The helm panel mea­sures 37 inches wide — plenty of room to flush-mount a pair 15-inch elec­tron­ics dis­plays. A Suzuki C-10 4-inch color dis­play pro­vided all nec­es­sary en­gine data for test­ing. The Suzuki elec­tronic throt­tle con­trol made shift­ing and ac­cel­er­at­ing fin­ger­tip easy. I could feel the props in­stantly hook up as the 27 HFC burst out of the hole, plan­ing in just 4 sec­onds and reach­ing 30 mph in 8.1 sec­onds.

I wrung out a top speed of 47.2 mph at 6,200 rpm, where the 350 burned 30.2 gph for 1.56 mpg. Throt­tling back, I found that the best mileage oc­curred at 4,000 rpm and 27 mph, where the Suzuki burned 14.1 gph for 2.46 mpg. That equates to a cruis­ing range of well over 400 miles based on the 181-gal­lon fuel ca­pac­ity.

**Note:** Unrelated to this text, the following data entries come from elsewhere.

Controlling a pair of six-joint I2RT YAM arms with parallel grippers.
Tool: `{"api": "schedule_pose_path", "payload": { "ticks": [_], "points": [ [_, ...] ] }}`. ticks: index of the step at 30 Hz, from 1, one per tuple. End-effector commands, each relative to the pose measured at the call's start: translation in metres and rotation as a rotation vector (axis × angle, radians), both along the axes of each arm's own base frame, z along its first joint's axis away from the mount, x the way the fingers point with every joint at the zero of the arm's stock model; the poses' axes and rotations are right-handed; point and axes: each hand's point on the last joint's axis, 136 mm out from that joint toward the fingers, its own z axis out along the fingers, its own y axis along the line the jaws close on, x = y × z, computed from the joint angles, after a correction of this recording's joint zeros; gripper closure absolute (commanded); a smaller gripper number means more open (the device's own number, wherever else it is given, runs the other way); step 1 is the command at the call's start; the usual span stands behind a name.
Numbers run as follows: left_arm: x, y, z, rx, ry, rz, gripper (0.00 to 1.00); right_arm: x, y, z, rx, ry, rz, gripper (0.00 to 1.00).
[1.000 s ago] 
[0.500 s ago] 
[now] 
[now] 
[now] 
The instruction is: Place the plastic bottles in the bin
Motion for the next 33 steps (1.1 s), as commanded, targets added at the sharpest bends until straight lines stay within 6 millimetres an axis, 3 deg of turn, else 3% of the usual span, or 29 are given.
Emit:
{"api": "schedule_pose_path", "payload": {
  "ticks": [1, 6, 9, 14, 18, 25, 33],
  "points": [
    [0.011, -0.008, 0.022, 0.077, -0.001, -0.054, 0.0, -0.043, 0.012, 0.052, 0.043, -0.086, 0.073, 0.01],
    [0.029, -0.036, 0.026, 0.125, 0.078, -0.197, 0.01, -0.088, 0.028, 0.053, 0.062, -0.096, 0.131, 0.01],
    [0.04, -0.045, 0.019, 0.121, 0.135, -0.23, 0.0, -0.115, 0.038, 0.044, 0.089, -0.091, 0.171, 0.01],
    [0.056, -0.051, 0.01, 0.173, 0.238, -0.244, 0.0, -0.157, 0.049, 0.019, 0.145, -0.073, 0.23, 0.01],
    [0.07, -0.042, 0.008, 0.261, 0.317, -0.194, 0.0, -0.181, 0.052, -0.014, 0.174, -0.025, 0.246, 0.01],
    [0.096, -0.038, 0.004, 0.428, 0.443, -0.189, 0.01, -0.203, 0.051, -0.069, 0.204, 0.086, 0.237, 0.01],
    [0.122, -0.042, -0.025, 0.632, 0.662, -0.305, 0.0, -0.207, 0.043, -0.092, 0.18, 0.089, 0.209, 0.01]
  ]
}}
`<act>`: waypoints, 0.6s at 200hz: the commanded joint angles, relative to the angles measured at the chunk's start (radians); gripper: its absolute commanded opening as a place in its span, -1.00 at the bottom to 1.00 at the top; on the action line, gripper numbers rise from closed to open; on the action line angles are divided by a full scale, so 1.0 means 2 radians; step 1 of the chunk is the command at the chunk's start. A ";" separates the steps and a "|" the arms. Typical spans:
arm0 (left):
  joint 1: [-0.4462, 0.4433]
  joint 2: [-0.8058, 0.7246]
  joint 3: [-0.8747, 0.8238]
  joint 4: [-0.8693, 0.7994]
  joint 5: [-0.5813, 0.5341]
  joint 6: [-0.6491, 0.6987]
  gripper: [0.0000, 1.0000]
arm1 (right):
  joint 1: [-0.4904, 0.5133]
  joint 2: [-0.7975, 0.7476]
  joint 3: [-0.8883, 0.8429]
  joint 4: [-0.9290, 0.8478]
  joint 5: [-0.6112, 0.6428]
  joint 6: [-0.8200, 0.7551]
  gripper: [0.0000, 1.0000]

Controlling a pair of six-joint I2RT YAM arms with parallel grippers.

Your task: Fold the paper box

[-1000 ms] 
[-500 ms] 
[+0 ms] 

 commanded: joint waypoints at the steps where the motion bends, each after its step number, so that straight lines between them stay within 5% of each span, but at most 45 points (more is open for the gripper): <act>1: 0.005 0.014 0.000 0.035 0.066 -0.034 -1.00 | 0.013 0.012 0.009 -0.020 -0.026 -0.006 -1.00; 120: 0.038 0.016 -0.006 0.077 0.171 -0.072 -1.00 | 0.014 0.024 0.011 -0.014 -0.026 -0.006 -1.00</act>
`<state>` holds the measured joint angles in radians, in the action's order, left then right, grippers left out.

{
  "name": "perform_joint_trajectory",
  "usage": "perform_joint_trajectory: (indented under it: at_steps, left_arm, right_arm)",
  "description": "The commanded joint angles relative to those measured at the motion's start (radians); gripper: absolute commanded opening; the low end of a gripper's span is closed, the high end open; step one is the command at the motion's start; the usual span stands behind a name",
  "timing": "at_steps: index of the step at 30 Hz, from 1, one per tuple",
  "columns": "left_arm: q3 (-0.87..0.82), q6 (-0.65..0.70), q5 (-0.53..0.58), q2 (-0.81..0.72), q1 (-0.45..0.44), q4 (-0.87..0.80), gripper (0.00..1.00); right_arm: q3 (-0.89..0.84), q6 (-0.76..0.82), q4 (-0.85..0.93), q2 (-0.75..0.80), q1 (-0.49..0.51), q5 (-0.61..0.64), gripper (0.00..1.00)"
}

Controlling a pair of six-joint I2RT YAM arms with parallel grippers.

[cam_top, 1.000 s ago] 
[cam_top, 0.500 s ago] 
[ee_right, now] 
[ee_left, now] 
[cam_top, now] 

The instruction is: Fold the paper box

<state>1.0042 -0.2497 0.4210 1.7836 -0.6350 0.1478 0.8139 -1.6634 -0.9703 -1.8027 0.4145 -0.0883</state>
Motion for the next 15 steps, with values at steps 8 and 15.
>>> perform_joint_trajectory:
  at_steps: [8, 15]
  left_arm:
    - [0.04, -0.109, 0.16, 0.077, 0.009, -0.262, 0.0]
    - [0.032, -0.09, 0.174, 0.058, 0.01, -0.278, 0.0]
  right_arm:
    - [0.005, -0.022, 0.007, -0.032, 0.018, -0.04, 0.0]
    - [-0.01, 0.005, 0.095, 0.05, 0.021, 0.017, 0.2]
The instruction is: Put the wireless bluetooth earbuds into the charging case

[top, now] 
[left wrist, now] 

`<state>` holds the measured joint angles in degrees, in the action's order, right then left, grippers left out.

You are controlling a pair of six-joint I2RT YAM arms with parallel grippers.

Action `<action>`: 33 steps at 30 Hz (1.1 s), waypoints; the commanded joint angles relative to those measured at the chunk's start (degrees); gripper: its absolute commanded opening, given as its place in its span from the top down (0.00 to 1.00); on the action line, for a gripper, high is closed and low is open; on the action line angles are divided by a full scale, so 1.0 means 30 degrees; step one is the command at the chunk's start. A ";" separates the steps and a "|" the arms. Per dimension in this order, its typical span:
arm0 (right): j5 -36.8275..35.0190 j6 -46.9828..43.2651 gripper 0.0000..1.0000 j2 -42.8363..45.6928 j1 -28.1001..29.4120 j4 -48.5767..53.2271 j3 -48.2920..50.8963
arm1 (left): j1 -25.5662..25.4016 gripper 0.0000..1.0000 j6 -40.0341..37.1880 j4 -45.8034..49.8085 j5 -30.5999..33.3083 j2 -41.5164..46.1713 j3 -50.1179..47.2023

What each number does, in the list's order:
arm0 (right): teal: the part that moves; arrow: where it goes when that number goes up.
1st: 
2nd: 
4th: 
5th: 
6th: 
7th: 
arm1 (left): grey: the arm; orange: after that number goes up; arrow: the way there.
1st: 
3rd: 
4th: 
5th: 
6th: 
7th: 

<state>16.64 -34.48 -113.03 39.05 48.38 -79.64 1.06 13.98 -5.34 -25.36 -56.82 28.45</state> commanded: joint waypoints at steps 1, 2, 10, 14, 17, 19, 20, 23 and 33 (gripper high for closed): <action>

De­spite mild winds, find­ing choppy water was no prob­lem, as the steady pa­rade of boat-show ves­sels churned the sur­face water into a lumpy field of con­fused seas. The Sea Chaser took it in stride, its sin­gle-step hull knif­ing through the wash­ing-ma­chine waves. The 100 per­cent com­pos­ite con­struc­tion felt solid, free of creaks and rat­tles, no mat­ter how hard I pushed it into the chop. Cor­ner­ing at speed was pre­dictable and con­fi­dent, the props re­fus­ing to re­lin­quish their bite, no mat­ter how tightly I turned.

This Sea Chaser shows just how many fea­tures you can in­te­grate into a 27-foot cen­ter con­sole. The 27 HFC presents boat buy­ers who are se­ri­ous about blue­wa­ter an­gling with a highly func­tional fish­ing ma­chine, yet one that can also shine on the oc­ca­sional fun cruise with fam­ily and friends.

The el­e­vated U-shaped pod in the bow con­verts to loungers with the ad­di­tion of snap-on seat­ing up­hol­stery. More than 100 gal­lons of stowage space re­side un­der­neath.